* Task item
Restate each entry shown beneath this instruction, keeping its wording intact.

* Items listed in a dataset

━━━━━━━━━━━━━━━━━━━━

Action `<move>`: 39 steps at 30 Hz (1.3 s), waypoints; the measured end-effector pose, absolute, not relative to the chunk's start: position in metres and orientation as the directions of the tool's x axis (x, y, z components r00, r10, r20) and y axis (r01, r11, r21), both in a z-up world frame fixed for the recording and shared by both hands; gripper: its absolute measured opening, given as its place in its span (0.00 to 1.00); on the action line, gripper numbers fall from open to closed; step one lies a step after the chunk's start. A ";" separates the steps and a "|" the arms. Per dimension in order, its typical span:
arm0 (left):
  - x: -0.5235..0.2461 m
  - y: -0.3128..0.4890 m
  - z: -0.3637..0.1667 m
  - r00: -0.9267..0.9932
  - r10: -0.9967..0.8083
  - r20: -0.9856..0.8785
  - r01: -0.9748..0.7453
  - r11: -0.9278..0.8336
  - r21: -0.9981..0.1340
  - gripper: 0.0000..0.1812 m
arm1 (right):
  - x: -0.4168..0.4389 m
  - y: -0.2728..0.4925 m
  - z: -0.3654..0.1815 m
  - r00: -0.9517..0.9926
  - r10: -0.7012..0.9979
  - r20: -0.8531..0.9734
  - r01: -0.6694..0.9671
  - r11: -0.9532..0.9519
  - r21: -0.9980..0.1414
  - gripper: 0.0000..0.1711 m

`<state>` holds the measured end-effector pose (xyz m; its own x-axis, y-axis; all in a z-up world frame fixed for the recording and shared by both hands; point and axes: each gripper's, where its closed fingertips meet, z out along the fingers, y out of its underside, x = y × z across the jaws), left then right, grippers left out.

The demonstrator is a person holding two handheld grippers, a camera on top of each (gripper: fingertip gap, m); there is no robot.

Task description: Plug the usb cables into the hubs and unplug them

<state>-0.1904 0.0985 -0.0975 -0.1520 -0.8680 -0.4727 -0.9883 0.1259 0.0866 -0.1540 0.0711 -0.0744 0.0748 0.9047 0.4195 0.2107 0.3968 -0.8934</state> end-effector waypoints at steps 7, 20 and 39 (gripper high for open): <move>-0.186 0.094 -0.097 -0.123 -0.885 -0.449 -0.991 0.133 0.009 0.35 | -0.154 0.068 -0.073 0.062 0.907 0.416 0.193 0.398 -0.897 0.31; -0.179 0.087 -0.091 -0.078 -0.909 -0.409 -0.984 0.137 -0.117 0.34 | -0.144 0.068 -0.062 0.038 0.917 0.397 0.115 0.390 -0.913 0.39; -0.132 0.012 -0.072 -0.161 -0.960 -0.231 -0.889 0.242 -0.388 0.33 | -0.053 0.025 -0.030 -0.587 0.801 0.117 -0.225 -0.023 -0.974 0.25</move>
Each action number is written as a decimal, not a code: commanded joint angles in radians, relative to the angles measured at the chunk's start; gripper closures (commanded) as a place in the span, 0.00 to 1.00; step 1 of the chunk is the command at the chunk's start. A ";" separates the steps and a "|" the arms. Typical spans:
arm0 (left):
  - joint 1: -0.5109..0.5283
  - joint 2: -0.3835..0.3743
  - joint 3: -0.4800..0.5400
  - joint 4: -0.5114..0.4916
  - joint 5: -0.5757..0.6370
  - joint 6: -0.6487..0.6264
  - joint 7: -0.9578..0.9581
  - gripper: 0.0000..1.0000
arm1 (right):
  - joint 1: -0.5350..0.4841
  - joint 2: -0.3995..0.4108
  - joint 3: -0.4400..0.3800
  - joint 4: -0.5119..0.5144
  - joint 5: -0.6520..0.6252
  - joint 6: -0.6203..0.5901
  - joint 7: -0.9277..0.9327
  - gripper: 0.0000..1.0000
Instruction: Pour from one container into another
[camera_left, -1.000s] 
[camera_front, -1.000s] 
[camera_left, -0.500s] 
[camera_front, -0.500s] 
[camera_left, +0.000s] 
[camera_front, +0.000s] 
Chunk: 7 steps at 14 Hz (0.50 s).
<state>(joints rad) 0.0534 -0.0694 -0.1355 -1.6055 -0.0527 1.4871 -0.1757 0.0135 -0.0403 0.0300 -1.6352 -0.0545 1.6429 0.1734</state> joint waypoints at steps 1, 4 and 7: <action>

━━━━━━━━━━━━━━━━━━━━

* Response to this exercise
Action `<move>`: 39 steps at 30 Hz (1.3 s), waypoints; the measured end-effector pose, absolute, not relative to the chunk's start: position in metres and orientation as the directions of the tool's x axis (x, y, z components r00, r10, r20) and y axis (r01, r11, r21), both in a z-up world frame fixed for the recording and shared by both hands; gripper: its absolute measured opening, given as its place in its span (0.00 to 1.00); on the action line, gripper numbers fall from open to closed; step one lies a step after the chunk's start. A ";" separates the steps and a "|" the arms. Per dimension in order, its typical span:
arm0 (left):
  - x: -0.5235..0.2461 m
  - y: -0.3128..0.4890 m
  - z: -0.3637..0.1667 m
  - r00: -0.9267..0.9932
  - r10: -0.9967..0.8083
  - r20: -0.9856..0.8785
  - r01: -0.9748..0.7453
  - r11: -0.9278..0.8336
  - r21: -0.9981..0.1340
  - gripper: 0.0000..0.1812 m
arm1 (right):
  - x: -0.4168..0.4389 m
  - y: -0.2728..0.4925 m
  - z: -0.3654..0.1815 m
  - r00: -0.9517..0.9926
  - r10: -0.7012..0.9979
  - r20: -0.8531..0.9734
  - r01: -0.6694..0.9671
  - r11: -0.9532..0.9519
  - r21: -0.9980..0.1414
  - gripper: 0.0000..0.1711 m

`<state>` holds the measured end-effector pose (xyz m; its own x-axis, y-axis; all in a z-up world frame fixed for the recording and shared by both hands; point and axes: each gripper's, where its closed fingertips meet, z out along the fingers, y out of its underside, x = y × z across the jaws), left then right, grippers left out.

The demonstrator is a person holding two handheld grippers, a camera on top of each (gripper: fingertip gap, m); there is no robot.

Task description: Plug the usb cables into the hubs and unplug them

<state>-0.1904 0.0985 -0.0975 -0.1520 -0.8680 -0.4727 -0.9883 0.1259 0.0866 -0.1540 0.0711 -0.0744 0.0748 0.9047 0.4195 0.2107 0.3968 -0.8934</state> end-effector waypoints at steps 7, 20 and 39 (gripper high for open): <move>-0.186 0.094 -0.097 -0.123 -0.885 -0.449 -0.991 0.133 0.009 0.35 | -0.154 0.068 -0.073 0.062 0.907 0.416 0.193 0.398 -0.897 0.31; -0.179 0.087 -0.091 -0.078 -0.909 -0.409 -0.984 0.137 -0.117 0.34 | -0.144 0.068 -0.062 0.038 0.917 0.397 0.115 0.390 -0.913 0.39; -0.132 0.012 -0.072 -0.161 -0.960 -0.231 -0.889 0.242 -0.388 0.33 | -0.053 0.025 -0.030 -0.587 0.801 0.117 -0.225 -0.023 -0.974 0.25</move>
Each action number is written as a decimal, not a code: commanded joint angles in radians, relative to the angles measured at the chunk's start; gripper closures (commanded) as a place in the span, 0.00 to 1.00; step 1 of the chunk is the command at the chunk's start. A ";" separates the steps and a "|" the arms. Typical spans:
arm0 (left):
  - joint 1: -0.5109..0.5283
  - joint 2: -0.3835..0.3743
  - joint 3: -0.4800..0.5400
  - joint 4: -0.5114..0.4916
  - joint 5: -0.5757..0.6370
  - joint 6: -0.6487..0.6264
  - joint 7: -0.9578..0.9581
  - gripper: 0.0000..1.0000
arm1 (right):
  - joint 1: -0.5350..0.4841
  - joint 2: -0.3995..0.4108
  - joint 3: -0.4400..0.3800
  - joint 4: -0.5119..0.5144
  - joint 5: -0.6520..0.6252
  - joint 6: -0.6203..0.5901
  - joint 7: -0.9277..0.9327
  - gripper: 0.0000..1.0000
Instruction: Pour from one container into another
[camera_left, -1.000s] 
[camera_front, -1.000s] 
[camera_left, -0.500s] 
[camera_front, -0.500s] 
[camera_left, +0.000s] 
[camera_front, +0.000s] 
Chunk: 7 steps at 14 Hz (0.50 s).
<state>(joints rad) 0.0534 -0.0694 -0.1355 -1.6055 -0.0527 1.4871 -0.1757 0.0135 -0.0403 0.0300 -1.6352 -0.0545 1.6429 0.1734</state> joint waypoints at steps 1, 4 and 7: <action>

The requested output is now complete.